Eventual Consistency – is a consistency model used in distributed computing that informally guarantees that, if no new updates are made to a given data item, eventually all accesses to that item will return the last updated value.
Denormalized Data – is the process of attempting to optimize the read performance of a database by adding redundant data or by grouping data.
In earlier blog posts I wrote about Azure SQL Database in regards to normalization and about our false perception that all our data is relational. Back then I urged my peers to put their database on a diet and exploit Azure Blob Storage and Azure Table Storage. Recently, I came to new conclusions pulled from the first version of “This Day on #Window Azure“. This solution relied entirely on Azure Table Storage and it was doing great until I started to accumulate a moderate amount of data. At this time I realized that my design was drastically flawed as one of my processes was pulling down the entire contents of a table. As the table grew, my solution came to a crawl.

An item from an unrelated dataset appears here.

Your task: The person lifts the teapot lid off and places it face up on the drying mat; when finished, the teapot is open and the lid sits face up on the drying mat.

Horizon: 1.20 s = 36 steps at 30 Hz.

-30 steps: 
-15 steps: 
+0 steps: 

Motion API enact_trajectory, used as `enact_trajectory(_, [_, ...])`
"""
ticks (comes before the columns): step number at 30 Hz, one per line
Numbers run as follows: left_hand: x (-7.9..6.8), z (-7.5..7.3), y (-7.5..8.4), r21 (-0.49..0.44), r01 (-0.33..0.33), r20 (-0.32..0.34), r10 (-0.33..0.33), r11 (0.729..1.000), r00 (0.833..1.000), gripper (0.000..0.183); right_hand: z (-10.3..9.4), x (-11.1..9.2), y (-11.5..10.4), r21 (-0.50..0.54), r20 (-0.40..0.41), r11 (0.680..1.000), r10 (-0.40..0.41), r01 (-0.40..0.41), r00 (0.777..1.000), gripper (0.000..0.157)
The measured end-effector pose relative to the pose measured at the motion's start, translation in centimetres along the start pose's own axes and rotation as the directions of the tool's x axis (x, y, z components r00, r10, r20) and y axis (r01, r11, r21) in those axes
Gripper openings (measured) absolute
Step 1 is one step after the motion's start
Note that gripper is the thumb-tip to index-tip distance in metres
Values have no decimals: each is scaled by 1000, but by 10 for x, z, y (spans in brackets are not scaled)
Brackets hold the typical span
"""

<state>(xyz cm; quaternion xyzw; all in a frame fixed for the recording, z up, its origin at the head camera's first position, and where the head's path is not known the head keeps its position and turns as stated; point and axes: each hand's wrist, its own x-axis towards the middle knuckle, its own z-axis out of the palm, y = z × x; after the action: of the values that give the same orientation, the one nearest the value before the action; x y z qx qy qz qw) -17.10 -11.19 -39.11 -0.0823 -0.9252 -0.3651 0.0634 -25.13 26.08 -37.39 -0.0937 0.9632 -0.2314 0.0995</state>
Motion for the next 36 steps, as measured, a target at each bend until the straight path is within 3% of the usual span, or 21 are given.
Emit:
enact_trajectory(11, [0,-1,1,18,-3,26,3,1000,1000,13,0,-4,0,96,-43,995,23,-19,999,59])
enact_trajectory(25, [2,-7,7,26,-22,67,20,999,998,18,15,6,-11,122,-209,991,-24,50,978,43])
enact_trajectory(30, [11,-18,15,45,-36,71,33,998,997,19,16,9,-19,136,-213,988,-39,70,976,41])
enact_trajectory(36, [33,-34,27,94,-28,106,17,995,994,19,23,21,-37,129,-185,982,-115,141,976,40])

This is where patterns like the Materialized View come into play and shine. The Patterns & Practices team describes this pattern as generating pre-populated views over data in one or more data stores, when the data is formatted in a way that doesn’t favor query operations. This pattern can help improve application performance by supporting efficient querying of data.
In my case, I needed Azure Table Storage to be a buffer for daily Tweets. This gave my service the scalability required to absorb the massive volumes of data that comes from Twitter Streams. Because the data was not in the right format for my processes, it took forever to pull it out of Azure Table Storage. Consequently, my analysis processes came to a crawl. This is when I remembered that on previous projects I used Azure Blob Storage to store data and I decided to materialize views from the data stored in Azure Table Storage.

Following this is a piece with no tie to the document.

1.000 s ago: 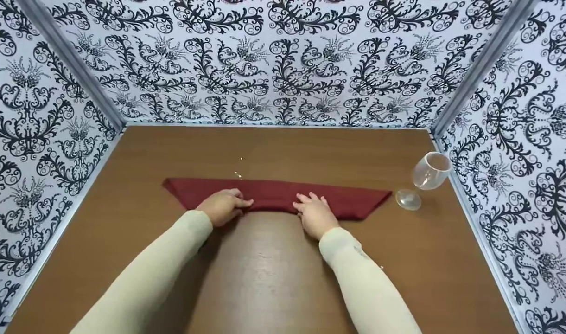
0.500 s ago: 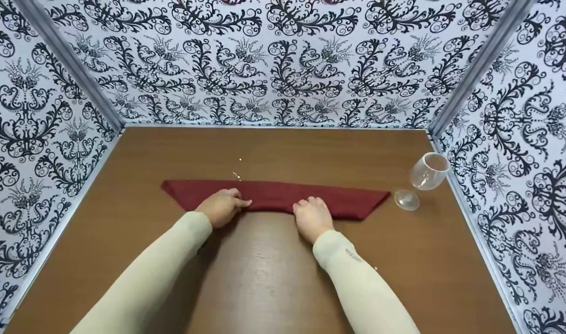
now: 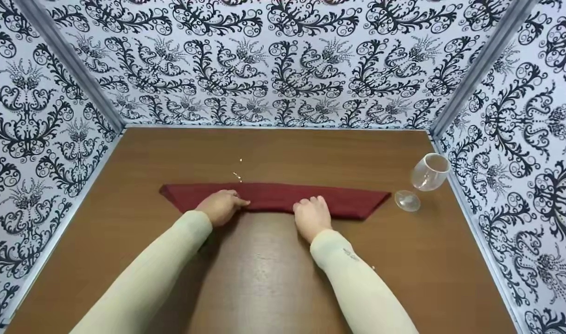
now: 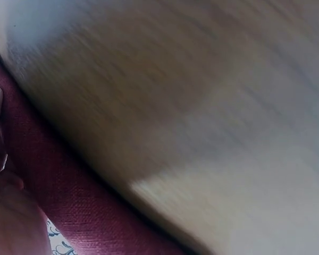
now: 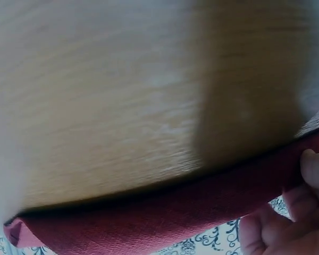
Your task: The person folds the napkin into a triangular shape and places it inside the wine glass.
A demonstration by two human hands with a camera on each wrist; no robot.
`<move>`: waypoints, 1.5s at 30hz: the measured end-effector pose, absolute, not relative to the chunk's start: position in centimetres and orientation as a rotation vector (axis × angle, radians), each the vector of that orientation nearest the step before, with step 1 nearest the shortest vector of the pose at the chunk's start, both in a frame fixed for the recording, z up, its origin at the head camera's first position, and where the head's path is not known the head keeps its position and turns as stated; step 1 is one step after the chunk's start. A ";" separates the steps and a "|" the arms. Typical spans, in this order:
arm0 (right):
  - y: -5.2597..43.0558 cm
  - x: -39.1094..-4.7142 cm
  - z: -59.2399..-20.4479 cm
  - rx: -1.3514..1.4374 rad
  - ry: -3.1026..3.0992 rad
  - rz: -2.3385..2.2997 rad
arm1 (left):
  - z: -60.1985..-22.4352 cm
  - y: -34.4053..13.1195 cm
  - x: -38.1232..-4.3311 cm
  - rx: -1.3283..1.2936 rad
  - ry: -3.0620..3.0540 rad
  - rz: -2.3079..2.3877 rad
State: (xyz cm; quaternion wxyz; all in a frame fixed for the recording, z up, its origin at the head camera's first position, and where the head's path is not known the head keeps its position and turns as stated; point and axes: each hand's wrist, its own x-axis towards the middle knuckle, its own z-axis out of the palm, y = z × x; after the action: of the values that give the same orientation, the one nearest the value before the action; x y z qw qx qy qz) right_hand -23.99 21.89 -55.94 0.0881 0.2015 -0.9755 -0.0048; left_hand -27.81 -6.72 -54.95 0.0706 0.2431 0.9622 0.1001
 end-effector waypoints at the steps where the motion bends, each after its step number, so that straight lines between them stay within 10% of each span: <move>1: 21.7 -24.0 -55.9 0.582 -2.915 -0.018 | -54.8 -6.7 -27.8 0.712 2.882 0.312; 22: 21.4 -25.7 -55.0 0.108 -3.076 0.443 | -53.4 -5.6 -27.7 0.294 2.928 0.557; 45: 24.9 -25.3 -56.2 0.696 -3.005 0.600 | -53.9 -8.8 -27.7 0.808 2.702 0.650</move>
State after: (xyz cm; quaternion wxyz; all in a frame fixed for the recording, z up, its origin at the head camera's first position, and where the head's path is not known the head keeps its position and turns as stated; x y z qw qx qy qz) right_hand -25.29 24.90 -56.20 -0.0007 0.2215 -0.9563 0.1909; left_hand -27.74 -8.84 -53.90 0.1236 0.2771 0.9264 0.2230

Duplicating data isn’t an issue in itself. It requires more discipline and logistics in order to maintain eventual consistency, but the payoff is far greater than the initial investment. Having data duplicated across multiple data stores allows us to scale with demand. It allows us to partition views and data so that even if we’re updating one section of our application, the rest of the application remains operational. Furthermore, services like Azure Blob Storage, allow us to version data. Think about it for a second, this is actually quite complicated to implement at a Database level and can be quite time consuming. Using Blobs could save us quite a bit of time…
Imagine updating our solutions with minimal down time. With Azure Blob Storage this is possible because we can run our services in a read-only mode by consuming Blob Snapshots. Then we can update blobs and when the application is deployed, it can fall back to the updated blobs or the latest snapshots. If something goes horribly wrong, you can roll back to a previous Blob version.
By materializing views from the data stored in Azure Table Storage, I was able to reduce the number of network requests required to fetch a day’s worth of Tweets, which lead me to utilize my Cloud Service’s resources more efficiently.
Following the realization that I needed materialized views, I started updating my design(note: the original design can be found on a previous post). I used Azure Table Storage for what it’s really good at, handling massive amounts of parallel inserts and used materialized views for queries instead of the source table. Then I used a slower asynchronous process to pull down a day’s worth of data into Azure Blob Storage, which can be seen as a sort of cache that my service can exploit. The overall effect on my solution was very positive. Ultimately, my solution went from crumbling under network latency to being snappy and responsive. Azure Table Storage became the master dataset and Azure Blob Storage provided optimized pre-processed views for my analysis processes.